As a writer, I have been obliged to come to terms with two
unfortunate but apparently unshakeable facts of life; the
first is that no matter how hard one tries, or pays
attention to the work one is doing, it is impossible to
avoid slips in one’s work creeping in – through tiredness,
momentary lack of concentration, interruptions, mind too
full of racing thoughts, etc. Once the slip is in, it may
lie there unnoticed, even by the original author, through
many proof-readings. The second fact of life is that once
things have been written down and appeared in public, they
get repeated and copied by others, ad infinitum – often
without question, and usually without consulting the
original sources to check accuracy.
In this concise booklet, we consider what may possibly be
the most serious piece of mis-information in the whole of
Muslim history – the long-unchallenged notion that the
Prophet’s third wife Aishah, the daughter of his dear friend
Abu Bakr, was only six when she accepted nikah with the
Prophet, that she married him physically when she was around
nine years old, and was around eighteen when he died. One
can find these ‘facts’ quoted again and again; moreover,
they appear to be based on the most trustworthy of
authorities – the hadith collections of Bukhari, Muslim, Abu
Dawud, an-Nisa’i and Ibn-e-Majah.
However, there are many points to consider. Firstly, all of
these authorities seem to have based their conclusions
solely on the work of Aishah’s relative, the historian
Hisham ibn Urwah, the grandson of Aishah’s sister Asma.

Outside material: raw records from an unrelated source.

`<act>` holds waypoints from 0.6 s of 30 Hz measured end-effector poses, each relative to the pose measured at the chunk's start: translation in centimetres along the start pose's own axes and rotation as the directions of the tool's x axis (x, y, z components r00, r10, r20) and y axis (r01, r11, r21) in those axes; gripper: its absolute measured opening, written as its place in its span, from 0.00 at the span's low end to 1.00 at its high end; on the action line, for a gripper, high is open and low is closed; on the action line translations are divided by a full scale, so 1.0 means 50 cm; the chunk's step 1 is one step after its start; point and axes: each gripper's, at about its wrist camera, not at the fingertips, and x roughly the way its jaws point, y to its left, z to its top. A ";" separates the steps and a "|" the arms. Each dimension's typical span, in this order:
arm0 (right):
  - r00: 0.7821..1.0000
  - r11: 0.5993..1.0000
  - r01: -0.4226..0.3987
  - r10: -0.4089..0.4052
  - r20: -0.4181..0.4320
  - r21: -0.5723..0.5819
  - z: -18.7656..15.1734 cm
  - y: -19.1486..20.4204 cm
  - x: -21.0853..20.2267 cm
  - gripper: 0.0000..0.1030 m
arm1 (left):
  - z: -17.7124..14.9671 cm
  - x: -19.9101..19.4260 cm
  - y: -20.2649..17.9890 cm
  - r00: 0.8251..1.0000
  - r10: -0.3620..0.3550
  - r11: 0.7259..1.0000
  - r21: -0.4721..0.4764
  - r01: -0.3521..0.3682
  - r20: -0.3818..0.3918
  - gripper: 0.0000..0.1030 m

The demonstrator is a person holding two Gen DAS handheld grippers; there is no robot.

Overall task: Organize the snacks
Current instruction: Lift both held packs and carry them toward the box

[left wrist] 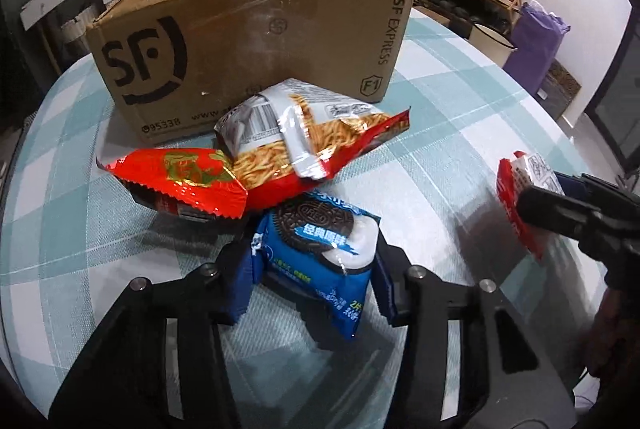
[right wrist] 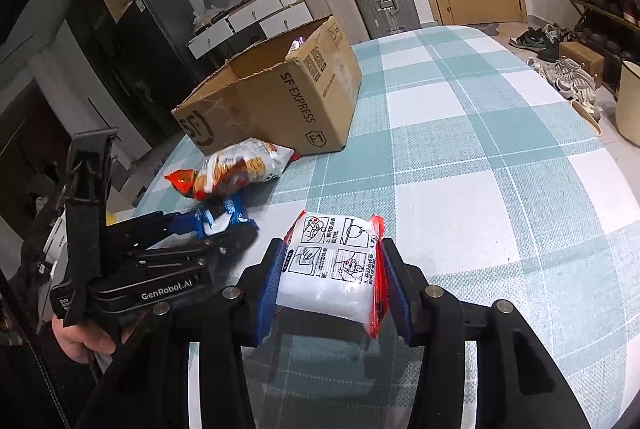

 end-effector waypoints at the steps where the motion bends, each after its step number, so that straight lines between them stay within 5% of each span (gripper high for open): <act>1: 1.000 1.000 -0.003 0.003 0.002 -0.001 -0.001 0.002 -0.003 0.45 | -0.001 -0.002 0.000 1.000 0.000 1.000 0.013 0.000 -0.004 0.44; 18: 0.999 0.999 -0.009 0.010 0.034 -0.031 -0.013 0.039 -0.044 0.45 | -0.038 -0.070 0.020 0.999 -0.029 0.999 -0.023 0.030 0.030 0.44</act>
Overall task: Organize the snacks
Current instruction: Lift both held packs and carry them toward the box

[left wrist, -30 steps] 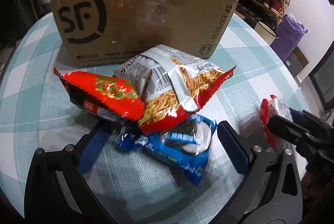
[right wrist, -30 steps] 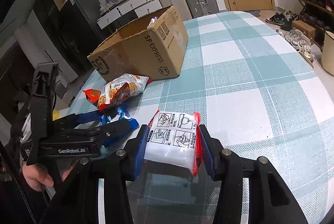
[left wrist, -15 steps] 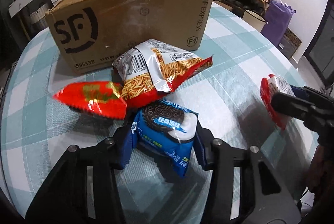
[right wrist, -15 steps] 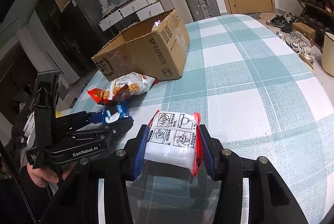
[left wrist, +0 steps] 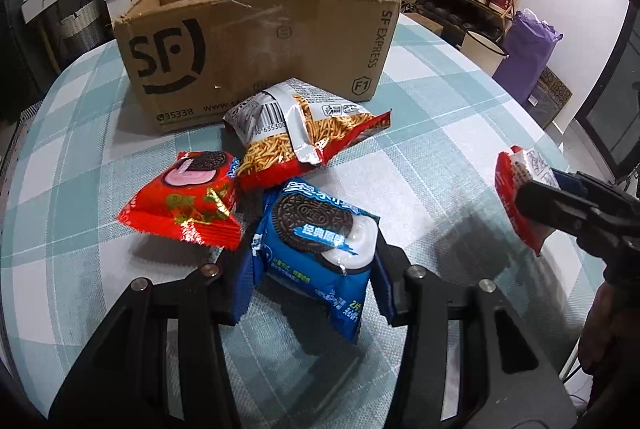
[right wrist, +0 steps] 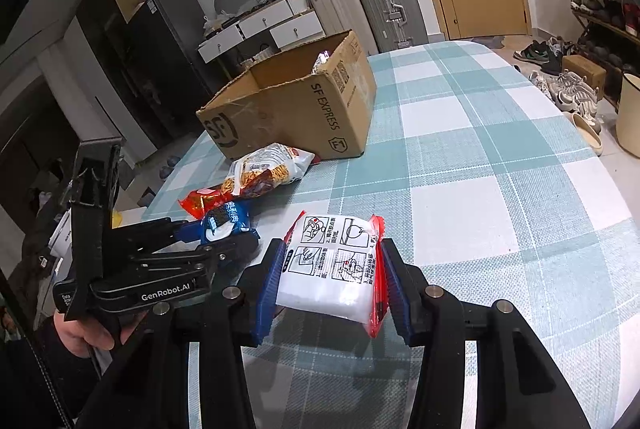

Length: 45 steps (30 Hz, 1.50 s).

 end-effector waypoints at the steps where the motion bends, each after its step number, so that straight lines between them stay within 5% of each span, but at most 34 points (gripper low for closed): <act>1: 1.000 1.000 -0.001 0.001 0.002 -0.001 0.000 0.002 -0.002 0.45 | -0.001 -0.006 0.001 1.000 -0.004 1.000 -0.002 0.004 0.004 0.44; 22: 0.998 0.995 -0.037 0.042 0.048 -0.095 0.044 0.098 -0.046 0.45 | -0.003 -0.162 0.057 0.993 -0.051 0.995 -0.076 0.059 0.108 0.44; 45: 0.987 0.975 -0.125 0.142 0.078 -0.186 0.230 0.171 -0.027 0.45 | 0.163 -0.274 0.131 0.980 -0.045 0.991 -0.112 0.068 0.196 0.44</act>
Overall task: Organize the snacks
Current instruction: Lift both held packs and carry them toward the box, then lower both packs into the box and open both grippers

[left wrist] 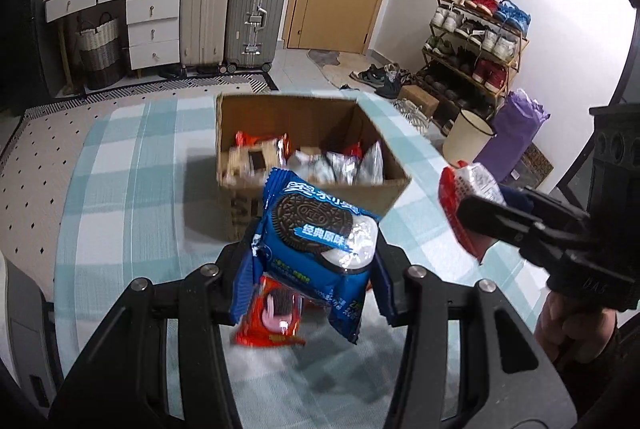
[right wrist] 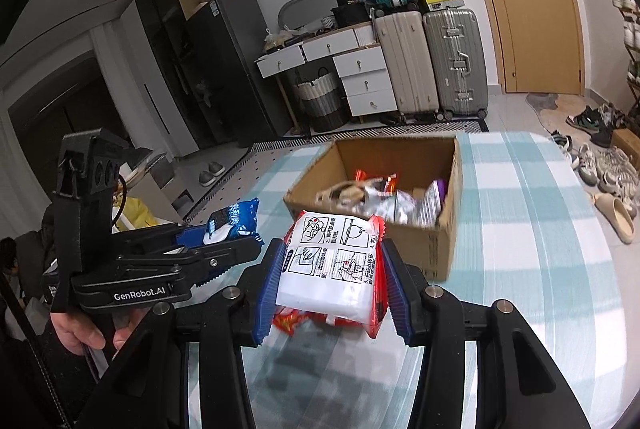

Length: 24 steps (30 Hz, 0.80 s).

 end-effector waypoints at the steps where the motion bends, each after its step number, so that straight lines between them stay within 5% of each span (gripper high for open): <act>1: 1.000 1.000 -0.002 0.002 0.003 0.000 0.009 -0.001 0.002 0.45 | 0.012 0.000 -0.001 1.000 0.000 1.000 0.003 0.000 0.005 0.44; 24: 1.000 1.000 -0.005 0.005 -0.011 0.011 0.188 -0.099 0.165 0.45 | 0.232 0.205 0.012 0.997 -0.001 0.999 0.039 0.003 -0.073 0.44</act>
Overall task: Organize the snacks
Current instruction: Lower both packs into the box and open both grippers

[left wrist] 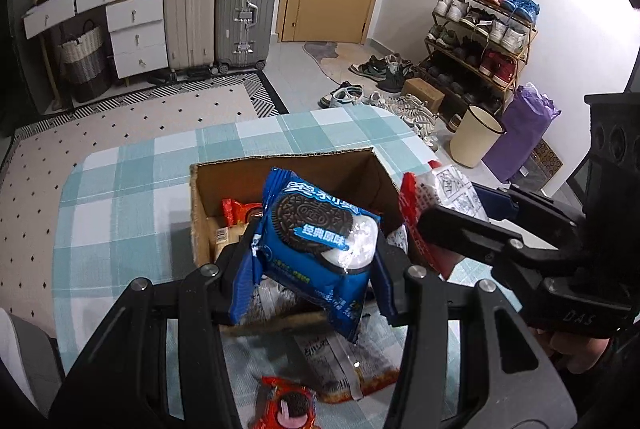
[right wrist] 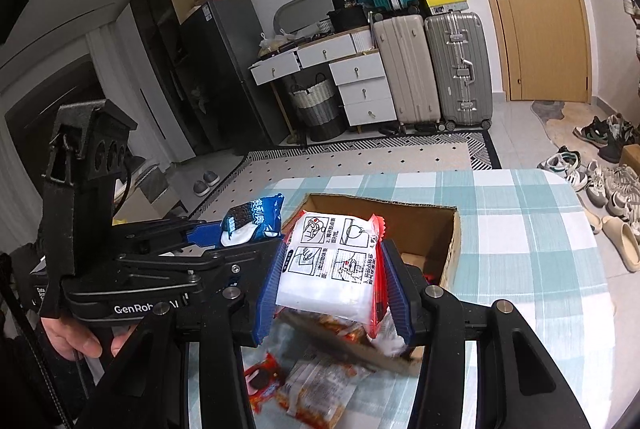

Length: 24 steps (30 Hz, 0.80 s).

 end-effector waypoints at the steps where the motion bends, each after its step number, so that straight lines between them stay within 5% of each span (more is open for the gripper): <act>1: 1.000 1.000 0.001 -0.001 -0.007 0.005 0.007 -0.009 0.013 0.45 | 0.006 0.012 0.004 1.000 -0.004 1.000 -0.002 0.004 -0.007 0.45; 15: 0.996 0.999 0.046 -0.047 -0.075 -0.010 -0.012 -0.064 0.128 0.47 | 0.021 0.158 0.055 0.998 0.027 0.999 0.019 -0.026 -0.064 0.45; 17: 0.997 0.999 0.049 -0.050 -0.061 -0.017 -0.014 -0.068 0.132 0.49 | 0.020 0.162 0.060 0.997 0.054 0.998 0.019 -0.053 -0.055 0.57; 21: 0.997 0.998 0.068 -0.068 -0.035 -0.013 -0.019 -0.077 0.131 0.77 | 0.017 0.146 0.075 0.998 0.059 0.998 0.003 -0.059 -0.019 0.66; 24: 0.997 0.997 0.077 -0.077 -0.023 -0.021 -0.022 -0.077 0.116 0.77 | 0.011 0.129 0.076 0.998 0.064 0.998 0.007 -0.064 -0.009 0.73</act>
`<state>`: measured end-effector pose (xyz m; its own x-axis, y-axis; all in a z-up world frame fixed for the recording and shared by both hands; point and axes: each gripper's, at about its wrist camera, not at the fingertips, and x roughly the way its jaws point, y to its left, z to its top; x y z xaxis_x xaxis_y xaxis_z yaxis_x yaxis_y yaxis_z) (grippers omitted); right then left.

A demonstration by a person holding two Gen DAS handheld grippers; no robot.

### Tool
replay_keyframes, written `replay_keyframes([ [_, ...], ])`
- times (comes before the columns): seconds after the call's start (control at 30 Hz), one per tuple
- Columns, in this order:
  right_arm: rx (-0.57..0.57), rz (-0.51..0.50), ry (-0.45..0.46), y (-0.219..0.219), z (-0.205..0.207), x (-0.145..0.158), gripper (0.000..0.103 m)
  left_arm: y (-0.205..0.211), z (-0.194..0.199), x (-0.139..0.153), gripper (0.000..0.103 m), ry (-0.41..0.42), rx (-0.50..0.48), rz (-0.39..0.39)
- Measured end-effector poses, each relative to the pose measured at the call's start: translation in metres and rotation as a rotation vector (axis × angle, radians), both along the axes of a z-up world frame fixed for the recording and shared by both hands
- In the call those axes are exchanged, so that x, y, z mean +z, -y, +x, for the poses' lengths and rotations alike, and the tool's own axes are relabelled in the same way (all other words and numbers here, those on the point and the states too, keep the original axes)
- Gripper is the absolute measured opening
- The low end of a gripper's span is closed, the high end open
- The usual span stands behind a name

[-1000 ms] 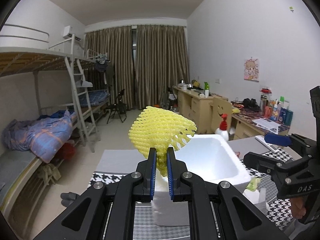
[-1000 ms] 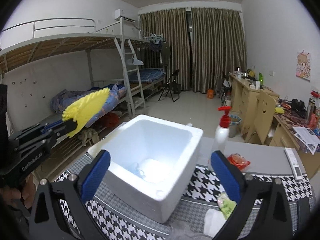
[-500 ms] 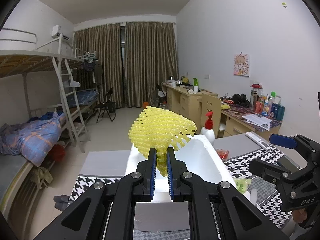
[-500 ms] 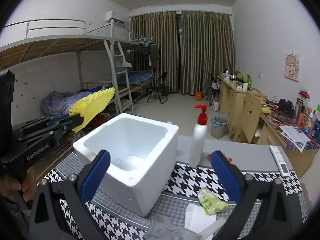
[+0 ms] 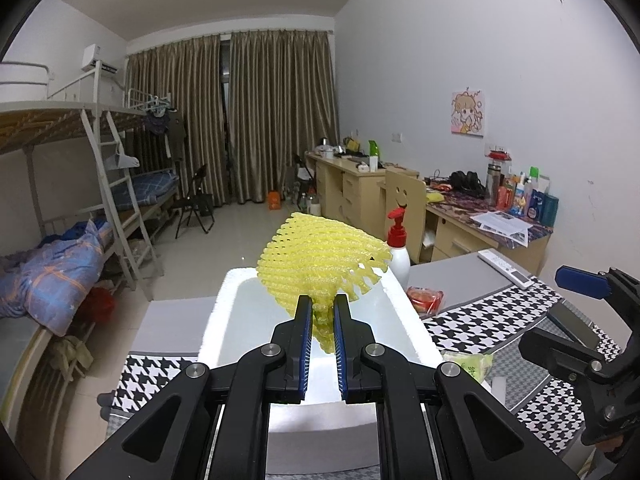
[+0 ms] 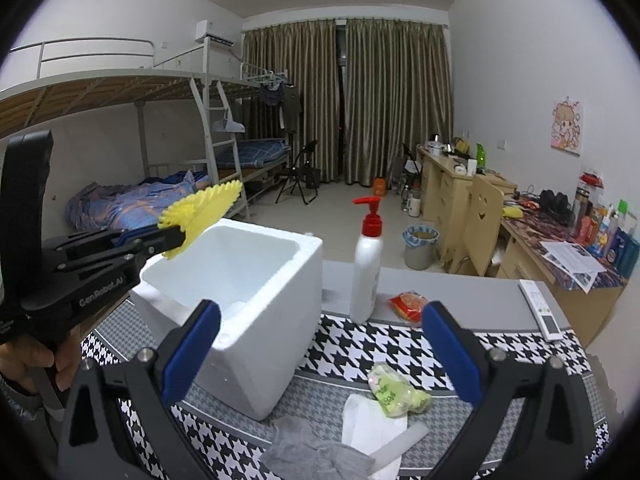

One
might think, therefore, that they were extremely accurate.
However, Hisham’s accuracy in other matters was challenged.
The matters pertaining to Aishah were supposedly obtained
from Hisham’s father, but apparently these particular
hadiths were offered only in Iraq and were unknown to the
people of Madinah, and must necessarily, therefore, be
regarded as not entirely trustworthy. (The reasons are given
in the booklet).
In order to help the reader form his or her own judgment,
certain fixed dates and terms should be placed before them.
- The birth of the Prophet was in 570 CE.
- His Call to the Prophethood occurred in 610 CE.
- The year his wife Khadijah died was 619 CE.
- The most likely year of his nikah to Aishah was 620 CE.
- The Hijrah to Madinah took place in 622 CE.
- The Prophet’s full marriage to Aishah was in 2 AH/623-4
- The Prophet died in 10 AH/632 CE.
- Most authorities agree that Aishah died in 50 AH/672 CE.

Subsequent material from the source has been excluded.